Everyone Needs to Shop

Every human will need a multitude of products and services in their daily lives, and as such, every single person will need to go shopping for anything from food to furniture: US consumers will spend just shy of $5.5 trillion in retail products by 2020.

Interestingly, the top 100 retailers in the USA (with Walmart, Amazon and Kroger placing 1st, 2nd and 3rd, respectively) earn 55% of the total retail spendings in the country (the $5.5 trillion we discussed a couple of lines up) and serve the equivalent of 84% of the US population on a daily basis (along the tune of 300 million customers per day); not to mention the top 10 retailers operate over 6 500 stores in the US alone.

just a picture of a ton of people at Walmart; population not to scale (we’re off by about 299 999 950)

And that’s without taking into consideration fast-food restaurants; like Subway and McDonalds, who together alone own 41 000 locations in the continental US.

Small Businesses are Squeezed Out

When ‘big fish’ companies control the majority of the retail market (and that means everything selling computer repair services to luxury boats, small businesses often suffer in attracting customers and outputting consistent profits.

Because these businesses (many times being family-owned) have little capital available to them to pay for marketing, brand improvements, sponsorships, or direct customer acquisition expenses, they face a harder time reaching a wide base of potential customers and simultaneously offering competitive prices.

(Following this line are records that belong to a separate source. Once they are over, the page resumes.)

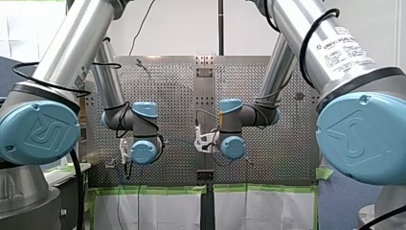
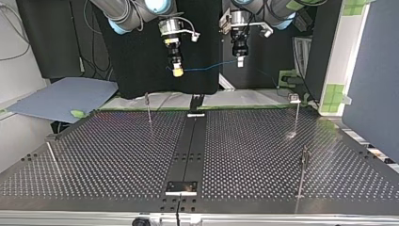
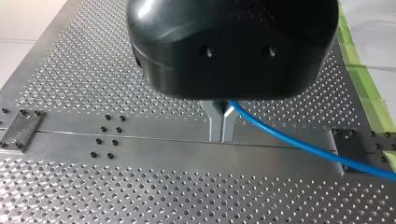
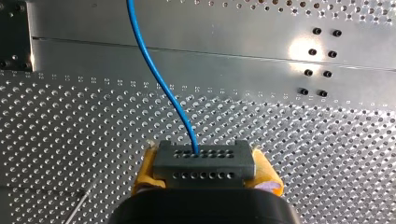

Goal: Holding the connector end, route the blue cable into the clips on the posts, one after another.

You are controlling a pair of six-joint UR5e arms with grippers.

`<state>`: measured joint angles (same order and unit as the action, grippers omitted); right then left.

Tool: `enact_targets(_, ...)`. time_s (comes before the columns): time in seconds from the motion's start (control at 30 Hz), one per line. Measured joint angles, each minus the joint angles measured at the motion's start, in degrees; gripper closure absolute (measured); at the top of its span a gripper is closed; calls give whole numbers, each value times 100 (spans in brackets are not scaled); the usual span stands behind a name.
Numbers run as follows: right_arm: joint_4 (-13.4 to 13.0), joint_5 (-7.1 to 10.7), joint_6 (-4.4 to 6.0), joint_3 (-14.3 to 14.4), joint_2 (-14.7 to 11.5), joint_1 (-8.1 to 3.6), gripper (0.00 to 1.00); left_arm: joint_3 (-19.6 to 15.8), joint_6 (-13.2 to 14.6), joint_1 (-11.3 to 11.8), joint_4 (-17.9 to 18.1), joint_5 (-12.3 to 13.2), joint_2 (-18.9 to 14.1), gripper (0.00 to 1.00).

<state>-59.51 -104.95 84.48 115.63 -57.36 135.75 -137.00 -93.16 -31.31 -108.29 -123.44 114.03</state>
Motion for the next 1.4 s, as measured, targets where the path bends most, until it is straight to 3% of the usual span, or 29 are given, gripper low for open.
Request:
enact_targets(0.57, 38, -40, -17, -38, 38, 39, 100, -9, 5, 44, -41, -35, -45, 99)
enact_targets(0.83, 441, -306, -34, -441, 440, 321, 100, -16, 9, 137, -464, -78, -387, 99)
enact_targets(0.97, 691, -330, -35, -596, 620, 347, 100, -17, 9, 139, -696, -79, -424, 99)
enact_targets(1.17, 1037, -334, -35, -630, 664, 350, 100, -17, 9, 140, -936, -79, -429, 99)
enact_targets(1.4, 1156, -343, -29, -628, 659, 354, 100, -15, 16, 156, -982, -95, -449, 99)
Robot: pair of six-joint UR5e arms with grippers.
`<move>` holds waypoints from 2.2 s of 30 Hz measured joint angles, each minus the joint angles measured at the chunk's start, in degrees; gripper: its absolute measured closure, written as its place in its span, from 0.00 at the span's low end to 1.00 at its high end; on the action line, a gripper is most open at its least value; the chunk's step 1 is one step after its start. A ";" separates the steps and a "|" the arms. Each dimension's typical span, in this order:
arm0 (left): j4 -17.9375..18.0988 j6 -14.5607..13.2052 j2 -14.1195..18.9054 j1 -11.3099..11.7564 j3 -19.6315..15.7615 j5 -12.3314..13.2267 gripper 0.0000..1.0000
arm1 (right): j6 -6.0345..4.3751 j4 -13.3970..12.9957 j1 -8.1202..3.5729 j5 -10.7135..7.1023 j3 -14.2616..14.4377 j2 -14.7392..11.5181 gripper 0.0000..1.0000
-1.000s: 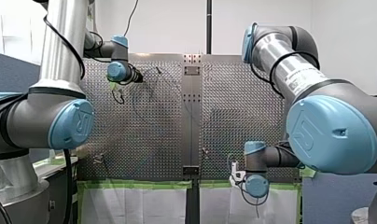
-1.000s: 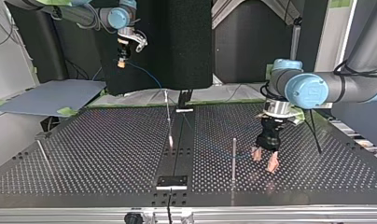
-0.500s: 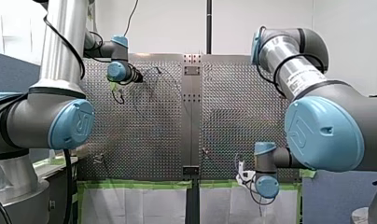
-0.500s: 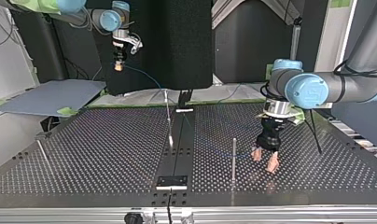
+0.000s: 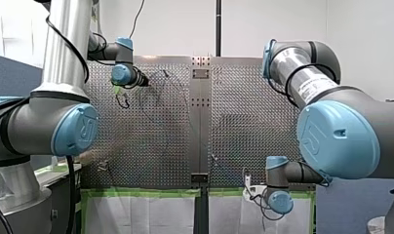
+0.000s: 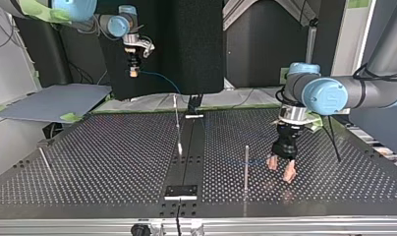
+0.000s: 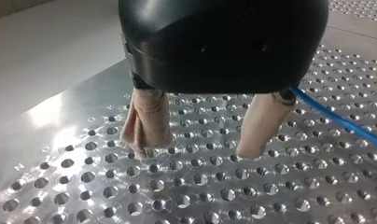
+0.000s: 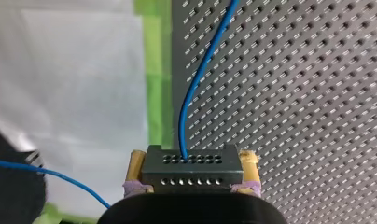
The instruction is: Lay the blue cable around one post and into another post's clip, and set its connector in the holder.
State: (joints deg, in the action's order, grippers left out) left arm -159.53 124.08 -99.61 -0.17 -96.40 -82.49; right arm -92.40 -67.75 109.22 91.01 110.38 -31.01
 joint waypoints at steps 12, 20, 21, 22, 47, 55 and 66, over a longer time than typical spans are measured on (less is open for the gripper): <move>0.00 0.19 0.00 0.19 0.00 0.01 0.00 | -1.12 3.02 -2.08 -3.30 -0.16 -5.51 1.00; -0.31 1.31 0.00 -0.13 0.01 0.66 0.00 | -1.09 3.60 -2.96 -3.37 -0.12 -5.68 1.00; -0.36 1.84 0.00 -0.25 0.00 1.01 0.00 | -1.08 3.70 -3.07 -3.37 -0.12 -5.68 1.00; -0.39 2.25 0.00 -0.32 0.00 1.26 0.00 | -1.07 3.78 -3.18 -3.37 -0.12 -5.68 1.00; 6.53 16.98 0.26 -0.49 -3.67 5.98 0.00 | -0.28 5.03 -3.44 -3.36 -0.13 -5.55 1.00; 4.21 21.38 1.61 -1.41 -3.69 5.73 0.00 | -0.04 5.32 -3.36 -3.35 -0.13 -5.56 1.00; -1.01 26.17 2.23 -1.99 -3.71 3.38 0.00 | -0.03 5.34 -3.21 -3.37 -0.13 -5.56 1.00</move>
State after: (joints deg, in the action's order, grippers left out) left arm -160.54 150.25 -97.37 -2.15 -100.10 -79.11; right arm -92.43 -62.41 106.01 87.64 110.25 -36.57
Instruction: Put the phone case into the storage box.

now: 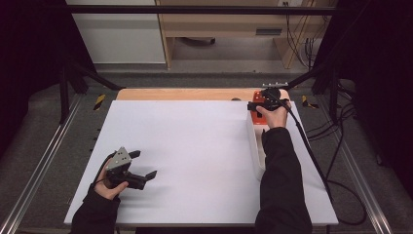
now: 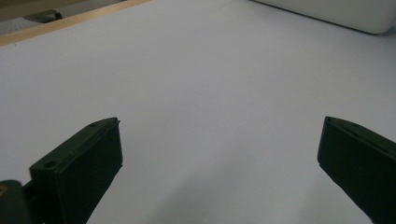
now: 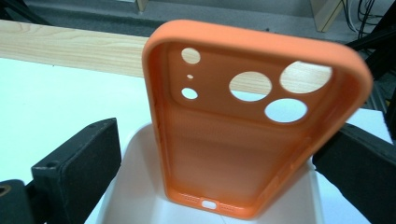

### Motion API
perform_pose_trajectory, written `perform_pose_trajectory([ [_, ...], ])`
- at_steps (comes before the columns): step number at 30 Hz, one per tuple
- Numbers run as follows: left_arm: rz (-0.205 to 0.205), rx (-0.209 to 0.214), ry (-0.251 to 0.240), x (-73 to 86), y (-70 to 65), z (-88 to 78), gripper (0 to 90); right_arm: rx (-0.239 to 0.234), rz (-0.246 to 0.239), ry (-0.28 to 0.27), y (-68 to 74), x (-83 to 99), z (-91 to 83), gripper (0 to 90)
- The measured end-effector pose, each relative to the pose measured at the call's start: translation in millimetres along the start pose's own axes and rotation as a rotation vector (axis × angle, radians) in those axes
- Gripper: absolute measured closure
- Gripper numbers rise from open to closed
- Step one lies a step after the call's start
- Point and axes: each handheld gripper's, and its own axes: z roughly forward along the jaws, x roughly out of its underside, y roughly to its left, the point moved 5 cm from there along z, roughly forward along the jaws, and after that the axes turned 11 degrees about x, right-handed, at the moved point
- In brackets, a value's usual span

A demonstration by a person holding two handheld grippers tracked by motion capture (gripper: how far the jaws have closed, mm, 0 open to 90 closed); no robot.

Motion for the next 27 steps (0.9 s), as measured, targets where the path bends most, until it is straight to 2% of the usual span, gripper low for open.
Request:
perform_pose_trajectory([
  [9, 0.002, 0.002, 0.000, -0.1, -0.5, 0.3, 0.0, -0.012, 0.001, -0.035, -5.1, -2.4, -13.9, 1.4],
  [15, 0.002, 0.006, -0.001, -0.4, -1.2, 0.4, 0.0, -0.049, -0.003, -0.072, -3.6, -0.2, -30.9, 1.5],
  [22, 0.002, 0.011, -0.005, -1.3, -2.5, 0.1, 0.0, -0.140, -0.037, -0.142, 5.5, 7.7, -61.0, 1.9],
  [27, -0.004, 0.013, -0.005, -1.7, -3.7, 0.4, 0.0, -0.223, -0.068, -0.206, 12.1, 19.3, -85.7, 2.1],
])
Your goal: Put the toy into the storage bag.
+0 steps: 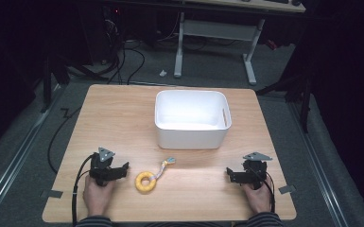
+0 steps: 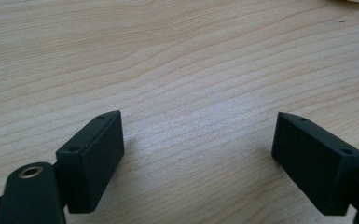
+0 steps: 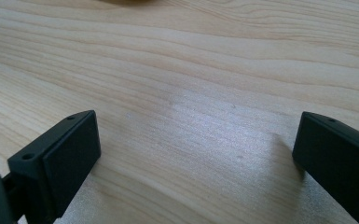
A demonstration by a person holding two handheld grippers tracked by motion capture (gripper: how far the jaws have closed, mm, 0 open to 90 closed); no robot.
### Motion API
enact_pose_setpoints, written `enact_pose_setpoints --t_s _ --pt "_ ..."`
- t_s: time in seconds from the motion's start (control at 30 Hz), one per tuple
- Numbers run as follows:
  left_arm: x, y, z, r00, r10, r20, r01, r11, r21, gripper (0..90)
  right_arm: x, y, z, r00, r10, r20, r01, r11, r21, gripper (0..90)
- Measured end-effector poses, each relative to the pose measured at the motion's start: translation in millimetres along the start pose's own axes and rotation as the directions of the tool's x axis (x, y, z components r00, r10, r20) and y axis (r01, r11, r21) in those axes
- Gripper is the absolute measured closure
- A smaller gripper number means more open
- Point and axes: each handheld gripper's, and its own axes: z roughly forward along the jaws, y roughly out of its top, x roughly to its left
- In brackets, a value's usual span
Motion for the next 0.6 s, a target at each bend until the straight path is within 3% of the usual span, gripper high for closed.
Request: enact_pose_setpoints --t_s 0.6 --pt "0.0 -0.4 -0.7 1.0000 0.001 0.004 -0.001 1.0000 -0.001 17.9 1.6 -1.5 -1.9 0.9998 0.014 0.018 -0.014 1.000 -0.012 5.2"
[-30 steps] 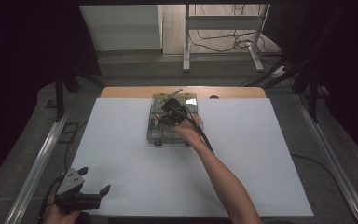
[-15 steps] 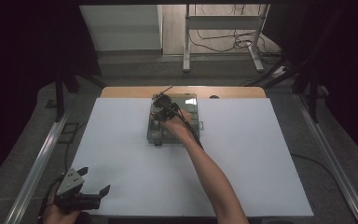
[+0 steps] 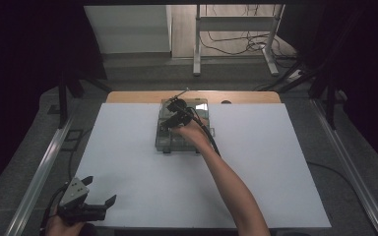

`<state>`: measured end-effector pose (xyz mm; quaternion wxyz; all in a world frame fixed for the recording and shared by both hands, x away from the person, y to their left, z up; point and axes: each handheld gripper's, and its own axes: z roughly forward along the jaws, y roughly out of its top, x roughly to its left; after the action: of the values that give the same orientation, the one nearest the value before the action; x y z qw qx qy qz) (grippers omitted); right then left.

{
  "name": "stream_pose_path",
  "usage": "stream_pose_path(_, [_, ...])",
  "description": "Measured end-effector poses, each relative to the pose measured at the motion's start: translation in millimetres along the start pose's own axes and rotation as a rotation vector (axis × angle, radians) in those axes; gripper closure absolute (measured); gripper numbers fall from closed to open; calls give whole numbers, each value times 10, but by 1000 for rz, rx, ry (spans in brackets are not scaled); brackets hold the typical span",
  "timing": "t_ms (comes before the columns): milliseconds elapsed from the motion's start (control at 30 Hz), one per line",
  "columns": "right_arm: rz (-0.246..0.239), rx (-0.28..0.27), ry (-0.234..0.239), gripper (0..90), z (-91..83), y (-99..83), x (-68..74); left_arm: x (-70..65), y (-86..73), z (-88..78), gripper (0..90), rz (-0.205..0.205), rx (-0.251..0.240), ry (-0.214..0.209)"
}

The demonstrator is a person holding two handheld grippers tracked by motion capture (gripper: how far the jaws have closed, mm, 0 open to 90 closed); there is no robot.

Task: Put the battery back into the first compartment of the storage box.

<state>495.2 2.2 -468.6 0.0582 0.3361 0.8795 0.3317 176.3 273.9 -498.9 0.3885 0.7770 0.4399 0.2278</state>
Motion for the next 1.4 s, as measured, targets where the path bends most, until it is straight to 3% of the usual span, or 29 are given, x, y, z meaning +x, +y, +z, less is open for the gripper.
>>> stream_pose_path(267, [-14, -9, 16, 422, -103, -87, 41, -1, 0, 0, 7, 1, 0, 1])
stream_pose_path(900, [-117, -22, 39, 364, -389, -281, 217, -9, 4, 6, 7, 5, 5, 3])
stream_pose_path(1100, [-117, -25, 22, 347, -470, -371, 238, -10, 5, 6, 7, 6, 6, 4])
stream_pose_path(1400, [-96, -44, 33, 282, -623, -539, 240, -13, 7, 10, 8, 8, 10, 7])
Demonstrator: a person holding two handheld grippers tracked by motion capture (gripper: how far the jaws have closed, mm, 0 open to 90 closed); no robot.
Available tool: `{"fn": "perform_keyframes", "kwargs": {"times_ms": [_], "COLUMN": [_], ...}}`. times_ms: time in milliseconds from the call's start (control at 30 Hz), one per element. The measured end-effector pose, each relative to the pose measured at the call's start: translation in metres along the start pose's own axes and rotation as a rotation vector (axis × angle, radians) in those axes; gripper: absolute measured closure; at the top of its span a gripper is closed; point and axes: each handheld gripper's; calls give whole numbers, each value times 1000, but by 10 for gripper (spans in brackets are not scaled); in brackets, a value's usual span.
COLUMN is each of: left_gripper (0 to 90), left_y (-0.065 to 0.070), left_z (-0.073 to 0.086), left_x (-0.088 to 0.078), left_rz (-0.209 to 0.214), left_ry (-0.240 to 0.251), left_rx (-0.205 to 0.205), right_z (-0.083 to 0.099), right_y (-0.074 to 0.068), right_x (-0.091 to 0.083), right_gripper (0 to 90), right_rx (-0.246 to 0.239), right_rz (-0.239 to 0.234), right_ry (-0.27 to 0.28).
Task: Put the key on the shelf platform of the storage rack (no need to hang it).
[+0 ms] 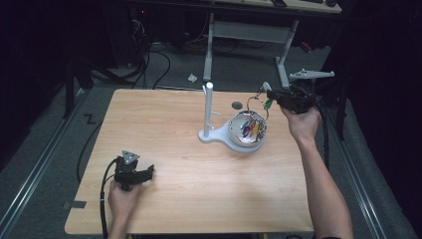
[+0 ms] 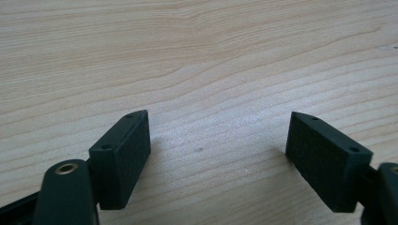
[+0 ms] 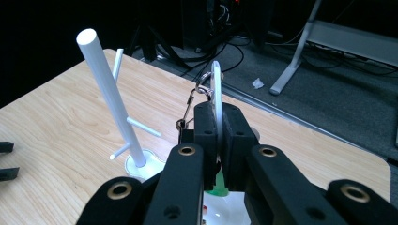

correction: have to spend a lot of money to make money, in order to fight those darn corporates 👊

A little something called economies of scale have to do with this. Essentially, because they have a small customer base, these businesses produce/buy fewer goods to sell, and therefore pay a higher cost per unit.

That high cost (which is definitely higher than the local Walmart in most cases), gets passed on to the consumer.

And no one likes paying more than they have to.

So, an individual in our capitalistic society may say something like,

Who cares if big companies KILL these small businesses! They can get a job if they need it.

Well yes. They could get a job. But small businesses are valuable in so many ways to the American economy (in terms of jobs, society, GDP and more); to a point where society, as we know it would be inherently different, had all large companies eradicated any new player.

Empowering Entrepreneurs

During the advent of online stores in the mid-2000s, only big-box retailers and brands had access to selling items online, along with the likes of Amazon and eBay.

They built their own custom store software that allowed inventory and payments, as an extension of their in-store services.

Now, this was during the great rise in internet users and traffic and for mom-and-pop stores, upcoming brands and unique & specialty merchants to remain competitive, they had to expand beyond physical retail strategies.

The tides were in favour of establishing a digital presence.

Merchants — that weren’t huge brands and big-box retailers — needed a quick and cheap, out-of-the-box solution to expand their operations online without reaching all the way to the bottom of their wallets: it didn’t make sense to pay a large fee to contract the building of an online store. And selling on Amazon and eBay didn’t allow autonomy online and control of experience and brand.

Shopify, founded on the same difficult experience of building an online store, provides an out-of-box, cost-effective solution for any-size brand and merchant to build an independent online store.

If you’ve used a Shopify store — which you likely have, buying from Allbirds, Noize, Popsockets, Spigen, even Tesla up to a point — you wouldn’t recognize anything other than the brand experience, because part of Shopify’s business model is to remain invisible.

Brands need full autonomy and brand independence to have the greatest customer experience. Shopify provides the best of both worlds by allowing a solution used by many, but a level of customization that leaves Shopify in the back.

Thanks to the great design and no-bullshit system to track sales and fulfillment, players like Shopify and Square have started providing physical infrastructure for store operations. All payments, online sales, fulfillment and customer tracking and engagement are housed in one place, and these upstarts spearheaded the retail entrepreneur ecosystem by empowering them online.

As Shopify calls it, beautiful commerce software — online and offline — arms the rebels; for retail entrepreneurs and up-and-coming brands to go up against and have a fair shot to take on big-boxes, megabrands and marketplaces.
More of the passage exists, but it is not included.